Juntando toda essa papelada e vertendo os documentos brasileiros para o italiano por um tradutor juramentado, ganhei o passaporte italiano, extensivo a minha mulher e meus dois filhos. Morando no exterior (ele há 14 anos, ela há seis anos), recebem o tratamento condigno de cidadãos da comunidade europeia, que jamais receberiam como brasileiros.

• Em outubro de 1960, a caminho de uma bolsa de estudos em Paris, na escala do voo São Paulo-Lisboa eu teria no aeroporto de Dacar o meu gostinho do Senegal – ou pior, meu cheirinho, o bodum descomunal de um punhado de burocratas soviéticos com ternos grossos, pulôveres, camisas, camisetas e ceroulas, vendendo seu peixe em longas viagens ao redor do mundo.

• Em Paris, estudando no Centre de Formation des Journalistes, ao voltar certas noites para a Cité Universitaire, comia algo no bistrô La Petite Source, no Carrefour de l’Odéon, muitas vezes na companhia do colega Cissé, do Senegal, que me assediava sedento de notícias do Brasil. Quando nos conhecemos olhou para mim como se eu fosse um ser extraterreno e me perguntou, solene:

– Monsieur Muggiatí, est-ce que tu connais vraiment le Roi Pelé?

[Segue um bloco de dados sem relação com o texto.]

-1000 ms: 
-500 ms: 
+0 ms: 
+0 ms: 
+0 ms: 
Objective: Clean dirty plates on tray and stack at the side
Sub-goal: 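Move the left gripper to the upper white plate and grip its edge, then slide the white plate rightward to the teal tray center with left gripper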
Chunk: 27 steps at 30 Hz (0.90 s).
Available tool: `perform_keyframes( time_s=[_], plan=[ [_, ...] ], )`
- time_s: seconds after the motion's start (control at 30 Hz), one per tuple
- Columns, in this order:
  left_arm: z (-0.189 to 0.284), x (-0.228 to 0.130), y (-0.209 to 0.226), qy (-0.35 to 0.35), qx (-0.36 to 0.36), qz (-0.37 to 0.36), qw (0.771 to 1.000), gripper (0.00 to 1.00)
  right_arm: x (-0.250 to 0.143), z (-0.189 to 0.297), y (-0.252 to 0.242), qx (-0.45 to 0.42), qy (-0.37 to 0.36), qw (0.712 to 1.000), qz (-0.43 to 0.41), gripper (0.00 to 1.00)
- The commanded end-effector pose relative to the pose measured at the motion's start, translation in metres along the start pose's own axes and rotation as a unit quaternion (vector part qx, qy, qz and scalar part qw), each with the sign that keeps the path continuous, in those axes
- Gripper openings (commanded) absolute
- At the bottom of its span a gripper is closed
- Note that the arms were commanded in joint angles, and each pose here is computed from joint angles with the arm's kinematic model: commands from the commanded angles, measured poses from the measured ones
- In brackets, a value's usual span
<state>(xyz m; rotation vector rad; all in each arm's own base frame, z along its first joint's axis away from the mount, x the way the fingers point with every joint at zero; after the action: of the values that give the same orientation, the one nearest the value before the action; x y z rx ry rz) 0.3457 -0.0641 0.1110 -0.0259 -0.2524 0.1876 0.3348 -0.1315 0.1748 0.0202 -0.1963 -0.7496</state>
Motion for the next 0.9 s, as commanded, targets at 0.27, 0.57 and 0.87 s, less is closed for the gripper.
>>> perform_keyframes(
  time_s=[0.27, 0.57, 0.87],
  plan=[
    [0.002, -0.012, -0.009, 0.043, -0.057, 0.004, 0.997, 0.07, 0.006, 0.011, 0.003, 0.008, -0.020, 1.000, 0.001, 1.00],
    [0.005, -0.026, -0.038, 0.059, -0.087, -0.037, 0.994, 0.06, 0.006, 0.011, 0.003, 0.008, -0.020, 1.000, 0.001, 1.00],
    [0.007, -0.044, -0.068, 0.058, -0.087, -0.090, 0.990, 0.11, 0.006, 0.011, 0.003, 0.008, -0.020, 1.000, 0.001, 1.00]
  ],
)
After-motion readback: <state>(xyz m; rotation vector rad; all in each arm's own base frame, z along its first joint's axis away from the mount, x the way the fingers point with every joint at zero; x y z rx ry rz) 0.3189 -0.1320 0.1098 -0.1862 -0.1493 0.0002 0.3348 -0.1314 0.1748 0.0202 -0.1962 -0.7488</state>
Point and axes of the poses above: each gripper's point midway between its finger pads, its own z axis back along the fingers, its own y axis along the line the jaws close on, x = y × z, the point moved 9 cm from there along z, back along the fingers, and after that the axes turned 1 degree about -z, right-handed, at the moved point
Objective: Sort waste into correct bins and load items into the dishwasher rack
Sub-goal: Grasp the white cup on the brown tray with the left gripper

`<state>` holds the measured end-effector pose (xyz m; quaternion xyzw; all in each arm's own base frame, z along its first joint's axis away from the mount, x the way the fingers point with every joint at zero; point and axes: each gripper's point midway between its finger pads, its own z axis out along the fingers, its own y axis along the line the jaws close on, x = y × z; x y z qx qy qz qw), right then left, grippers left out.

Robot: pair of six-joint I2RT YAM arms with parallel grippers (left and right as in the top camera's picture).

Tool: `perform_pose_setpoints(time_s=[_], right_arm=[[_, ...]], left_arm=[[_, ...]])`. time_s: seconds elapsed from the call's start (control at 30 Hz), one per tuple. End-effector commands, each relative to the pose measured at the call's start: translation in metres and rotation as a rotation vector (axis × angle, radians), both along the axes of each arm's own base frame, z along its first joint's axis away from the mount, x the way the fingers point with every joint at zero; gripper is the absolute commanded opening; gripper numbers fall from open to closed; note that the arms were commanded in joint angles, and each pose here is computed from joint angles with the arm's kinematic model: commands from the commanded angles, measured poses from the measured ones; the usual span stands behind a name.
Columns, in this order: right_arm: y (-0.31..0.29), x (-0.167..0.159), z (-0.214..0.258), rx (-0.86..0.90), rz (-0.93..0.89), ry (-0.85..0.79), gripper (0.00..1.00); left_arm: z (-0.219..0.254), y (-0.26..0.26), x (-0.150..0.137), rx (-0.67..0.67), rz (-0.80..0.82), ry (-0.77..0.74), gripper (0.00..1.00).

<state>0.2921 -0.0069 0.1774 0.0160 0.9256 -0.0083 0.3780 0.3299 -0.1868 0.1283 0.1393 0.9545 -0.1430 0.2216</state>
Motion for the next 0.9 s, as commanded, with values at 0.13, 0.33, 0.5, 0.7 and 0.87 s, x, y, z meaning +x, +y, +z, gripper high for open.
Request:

Na sua visão, Sua Majestade Edson Arantes do Nascimento reinava supremo sobre um vasto império tropical cheio de súditos felizes. Curiosamente, eu acabara de assistir em 13 de junho, no Parc des Princes, à fabulosa vitória do Santos de Pelé sobre o Racing por 5x4 no Torneio de Paris, diante de de 40 mil pessoas extasiadas. 

Outra das fantasias do bom Cissé eram as brasileiras:

– Ah, les femmes brésiliennes... Ce que je ferais pour les connaître!

• Dezoito anos depois, em outra escala no aeroporto de Dacar, no voo Rio-Genebra a caminho do Festival de Jazz de Montreux, com Hermeto Pascoal e sua banda, conversei com o saxofonista Nivaldo Ornelas que, ao saber que eu era da Manchete, me inquiriu exaustivamente sobre seu conterrâneo Argemiro Ferreira, que trabalhava na revista, contrariando a frase famosa que Nelson Rodrigues atribuía a Otto Lara Resende: “O mineiro só é solidário no câncer.”

• Em tempo: um dos senegaleses mais célebres foi Léopold Sédar Senghor, seu primeiro Presidente da República, criador – com o martiniquense Aimé Cesaire – da palavra e do conceito da negritude.